__Task__: When a line of the entries contains the word "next", report that line.

__Input data__:

______

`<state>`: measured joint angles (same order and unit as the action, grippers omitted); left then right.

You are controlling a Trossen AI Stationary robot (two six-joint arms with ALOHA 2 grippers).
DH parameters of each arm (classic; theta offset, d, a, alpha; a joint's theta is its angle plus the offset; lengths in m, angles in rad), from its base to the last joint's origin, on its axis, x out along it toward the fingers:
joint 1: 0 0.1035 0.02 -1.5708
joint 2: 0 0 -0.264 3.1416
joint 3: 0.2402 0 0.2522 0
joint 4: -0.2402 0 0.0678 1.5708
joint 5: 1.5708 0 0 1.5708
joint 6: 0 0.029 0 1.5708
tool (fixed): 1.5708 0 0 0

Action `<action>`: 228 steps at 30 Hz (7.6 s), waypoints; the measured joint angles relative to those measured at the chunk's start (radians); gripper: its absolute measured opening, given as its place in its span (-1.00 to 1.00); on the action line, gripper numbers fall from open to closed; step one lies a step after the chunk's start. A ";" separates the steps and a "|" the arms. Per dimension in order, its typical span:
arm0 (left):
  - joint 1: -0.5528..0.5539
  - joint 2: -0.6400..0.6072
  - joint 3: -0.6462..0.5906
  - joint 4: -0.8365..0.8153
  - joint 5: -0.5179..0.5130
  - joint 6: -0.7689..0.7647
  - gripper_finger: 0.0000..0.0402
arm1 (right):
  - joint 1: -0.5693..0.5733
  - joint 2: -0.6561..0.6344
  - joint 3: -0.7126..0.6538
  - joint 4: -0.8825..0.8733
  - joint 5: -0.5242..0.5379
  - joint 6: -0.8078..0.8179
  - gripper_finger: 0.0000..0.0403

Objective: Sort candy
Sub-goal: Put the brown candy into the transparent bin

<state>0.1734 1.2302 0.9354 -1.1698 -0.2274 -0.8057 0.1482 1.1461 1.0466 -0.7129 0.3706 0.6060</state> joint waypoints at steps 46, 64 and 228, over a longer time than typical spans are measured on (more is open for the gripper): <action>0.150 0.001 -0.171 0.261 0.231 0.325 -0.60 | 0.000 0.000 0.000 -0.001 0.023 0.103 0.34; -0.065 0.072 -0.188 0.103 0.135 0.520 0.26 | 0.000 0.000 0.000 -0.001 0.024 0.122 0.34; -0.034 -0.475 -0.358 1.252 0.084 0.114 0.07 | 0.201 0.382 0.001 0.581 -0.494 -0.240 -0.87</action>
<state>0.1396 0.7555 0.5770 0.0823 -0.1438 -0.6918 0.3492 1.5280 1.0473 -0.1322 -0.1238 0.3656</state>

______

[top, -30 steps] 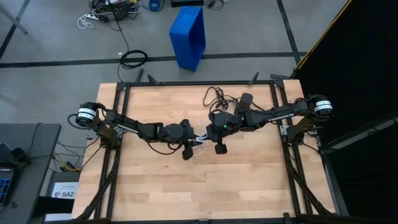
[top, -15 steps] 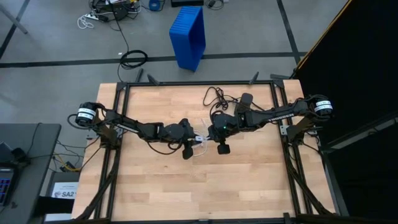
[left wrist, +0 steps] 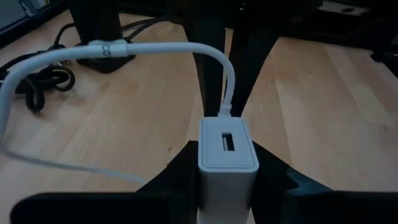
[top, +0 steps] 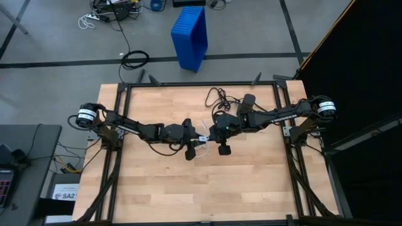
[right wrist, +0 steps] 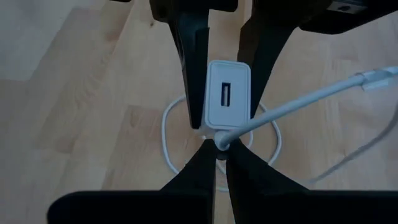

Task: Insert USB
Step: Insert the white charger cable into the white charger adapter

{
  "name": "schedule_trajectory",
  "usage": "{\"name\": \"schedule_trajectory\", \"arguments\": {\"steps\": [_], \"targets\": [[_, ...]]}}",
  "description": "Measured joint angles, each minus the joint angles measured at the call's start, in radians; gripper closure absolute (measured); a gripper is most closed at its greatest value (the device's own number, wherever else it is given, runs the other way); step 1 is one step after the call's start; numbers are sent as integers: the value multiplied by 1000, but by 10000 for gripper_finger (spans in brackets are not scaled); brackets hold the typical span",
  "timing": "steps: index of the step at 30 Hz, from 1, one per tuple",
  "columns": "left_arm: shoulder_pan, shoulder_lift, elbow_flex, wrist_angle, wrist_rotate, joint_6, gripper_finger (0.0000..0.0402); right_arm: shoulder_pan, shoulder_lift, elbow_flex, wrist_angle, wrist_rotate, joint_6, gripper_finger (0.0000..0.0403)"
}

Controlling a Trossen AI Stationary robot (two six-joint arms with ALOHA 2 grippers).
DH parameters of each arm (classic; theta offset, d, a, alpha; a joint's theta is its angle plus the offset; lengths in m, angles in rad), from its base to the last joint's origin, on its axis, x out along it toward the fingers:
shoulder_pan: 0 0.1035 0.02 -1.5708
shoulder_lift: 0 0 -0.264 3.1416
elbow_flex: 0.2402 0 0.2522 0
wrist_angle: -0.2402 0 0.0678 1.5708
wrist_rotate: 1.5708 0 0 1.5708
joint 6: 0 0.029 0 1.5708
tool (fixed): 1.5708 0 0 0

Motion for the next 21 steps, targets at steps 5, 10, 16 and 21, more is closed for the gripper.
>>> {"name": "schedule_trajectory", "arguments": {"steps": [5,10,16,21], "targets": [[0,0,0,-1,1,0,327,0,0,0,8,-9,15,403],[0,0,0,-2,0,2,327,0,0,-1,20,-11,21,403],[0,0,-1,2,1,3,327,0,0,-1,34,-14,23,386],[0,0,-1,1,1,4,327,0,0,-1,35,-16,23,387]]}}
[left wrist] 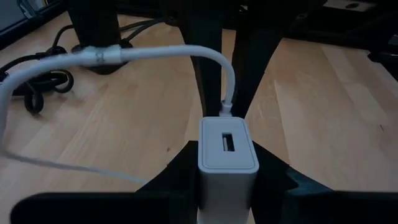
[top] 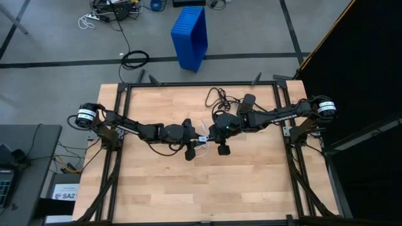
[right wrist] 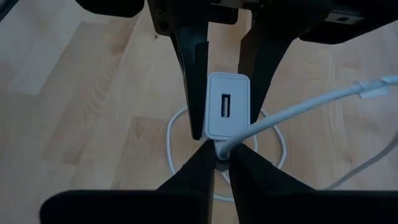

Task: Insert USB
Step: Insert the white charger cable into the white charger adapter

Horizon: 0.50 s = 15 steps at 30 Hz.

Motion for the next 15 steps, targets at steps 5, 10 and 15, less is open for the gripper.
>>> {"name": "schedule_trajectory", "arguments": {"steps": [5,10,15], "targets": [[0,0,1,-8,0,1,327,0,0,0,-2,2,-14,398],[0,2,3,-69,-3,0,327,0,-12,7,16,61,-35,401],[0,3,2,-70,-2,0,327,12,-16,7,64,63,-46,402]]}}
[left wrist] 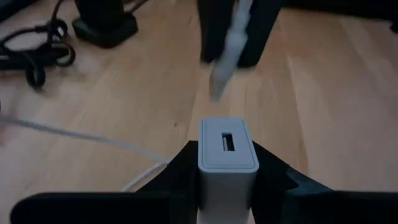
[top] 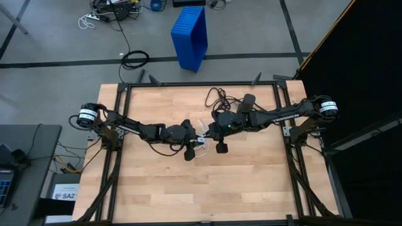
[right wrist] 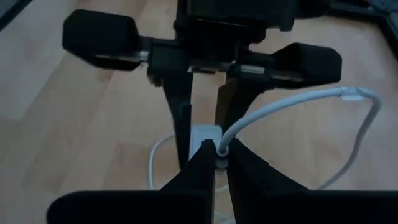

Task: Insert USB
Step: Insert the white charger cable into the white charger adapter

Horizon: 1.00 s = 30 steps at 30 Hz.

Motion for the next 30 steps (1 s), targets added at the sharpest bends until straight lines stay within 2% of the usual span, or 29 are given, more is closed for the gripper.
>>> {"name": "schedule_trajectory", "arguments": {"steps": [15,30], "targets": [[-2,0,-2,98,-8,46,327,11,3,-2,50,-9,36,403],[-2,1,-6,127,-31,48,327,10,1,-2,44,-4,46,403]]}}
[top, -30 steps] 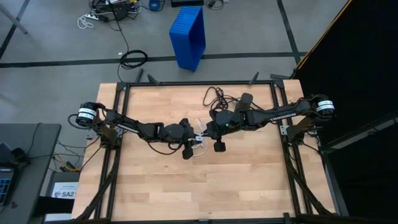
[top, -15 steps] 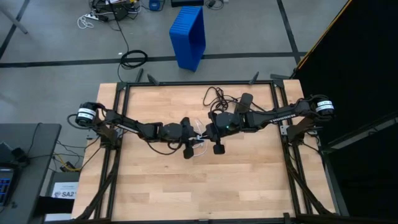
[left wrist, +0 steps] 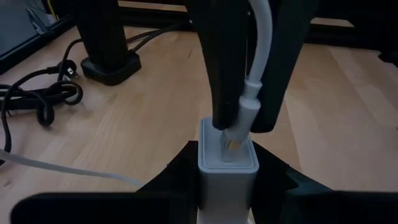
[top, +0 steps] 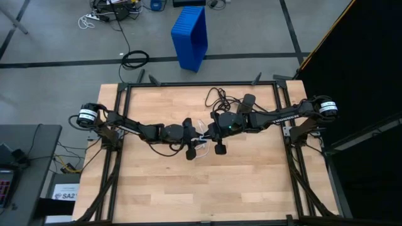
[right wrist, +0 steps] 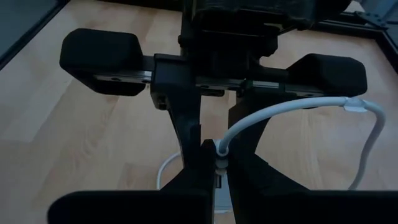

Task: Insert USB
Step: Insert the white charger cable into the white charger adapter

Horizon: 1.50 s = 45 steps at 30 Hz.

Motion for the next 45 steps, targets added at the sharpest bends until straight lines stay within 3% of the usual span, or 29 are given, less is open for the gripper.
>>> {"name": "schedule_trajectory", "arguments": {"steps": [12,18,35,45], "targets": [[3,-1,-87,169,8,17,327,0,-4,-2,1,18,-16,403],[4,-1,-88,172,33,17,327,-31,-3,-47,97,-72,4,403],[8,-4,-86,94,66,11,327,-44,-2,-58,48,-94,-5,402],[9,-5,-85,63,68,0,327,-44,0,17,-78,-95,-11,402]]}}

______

__Exercise answer__:
Motion for the next 21 steps, targets at steps 5, 10, 16 and 21, more is closed for the gripper.
Motion for the next 15 steps, targets at steps 5, 10 and 15, less is open for the gripper.
Motion for the next 30 steps (1 s), targets added at the sharpest bends until straight lines stay within 2% of the usual span, or 29 are given, more is closed for the gripper.
Motion for the next 45 steps, targets added at the sharpest bends until straight lines stay within 3% of the usual span, or 29 are given, less is open for the gripper.

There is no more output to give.